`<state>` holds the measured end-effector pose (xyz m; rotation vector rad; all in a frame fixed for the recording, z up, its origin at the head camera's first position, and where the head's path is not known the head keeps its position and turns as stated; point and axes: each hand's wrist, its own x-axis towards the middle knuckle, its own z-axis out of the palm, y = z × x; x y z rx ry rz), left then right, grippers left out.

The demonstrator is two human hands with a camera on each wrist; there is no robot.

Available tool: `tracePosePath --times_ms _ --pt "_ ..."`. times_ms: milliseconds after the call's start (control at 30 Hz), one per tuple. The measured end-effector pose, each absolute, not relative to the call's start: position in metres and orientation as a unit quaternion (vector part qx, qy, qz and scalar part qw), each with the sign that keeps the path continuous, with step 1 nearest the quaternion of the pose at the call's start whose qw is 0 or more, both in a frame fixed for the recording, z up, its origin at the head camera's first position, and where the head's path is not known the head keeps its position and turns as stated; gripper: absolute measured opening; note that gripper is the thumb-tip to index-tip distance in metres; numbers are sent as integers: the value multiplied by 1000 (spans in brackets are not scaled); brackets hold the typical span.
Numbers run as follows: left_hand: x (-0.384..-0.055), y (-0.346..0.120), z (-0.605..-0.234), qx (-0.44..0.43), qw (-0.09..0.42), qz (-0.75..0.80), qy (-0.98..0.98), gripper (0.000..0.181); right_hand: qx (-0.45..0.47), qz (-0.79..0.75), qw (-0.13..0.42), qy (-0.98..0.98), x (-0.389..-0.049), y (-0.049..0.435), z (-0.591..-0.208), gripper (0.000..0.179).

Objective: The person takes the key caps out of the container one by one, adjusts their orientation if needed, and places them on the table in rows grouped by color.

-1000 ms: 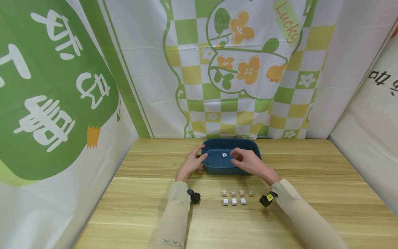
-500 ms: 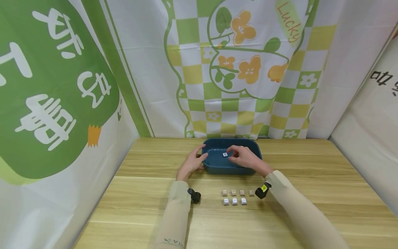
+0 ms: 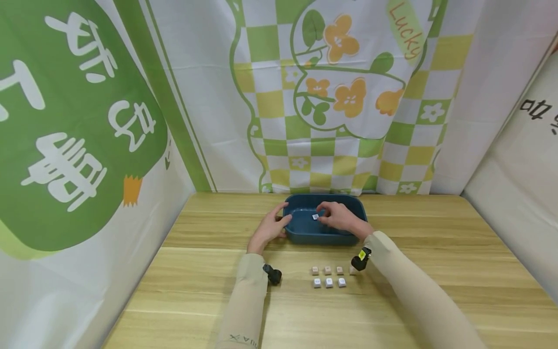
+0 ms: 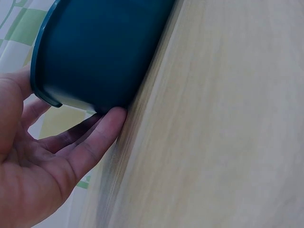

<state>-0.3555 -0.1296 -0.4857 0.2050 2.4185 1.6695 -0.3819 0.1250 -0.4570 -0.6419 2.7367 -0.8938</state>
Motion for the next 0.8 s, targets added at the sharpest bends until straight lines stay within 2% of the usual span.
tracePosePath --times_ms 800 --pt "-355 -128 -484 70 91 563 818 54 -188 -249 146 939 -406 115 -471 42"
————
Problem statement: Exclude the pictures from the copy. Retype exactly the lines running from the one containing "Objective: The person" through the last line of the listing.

Finished exercise:
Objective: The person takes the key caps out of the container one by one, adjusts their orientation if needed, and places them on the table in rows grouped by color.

-1000 ms: 
-500 ms: 
+0 ms: 
+0 ms: 

<state>-0.3555 -0.1296 -0.4857 0.2050 2.4185 1.6695 -0.3819 0.1250 -0.4570 -0.6419 2.7367 -0.8938</state>
Motion for the next 0.8 s, targets added at the sharpest bends until straight lines stay within 2% of the usual span.
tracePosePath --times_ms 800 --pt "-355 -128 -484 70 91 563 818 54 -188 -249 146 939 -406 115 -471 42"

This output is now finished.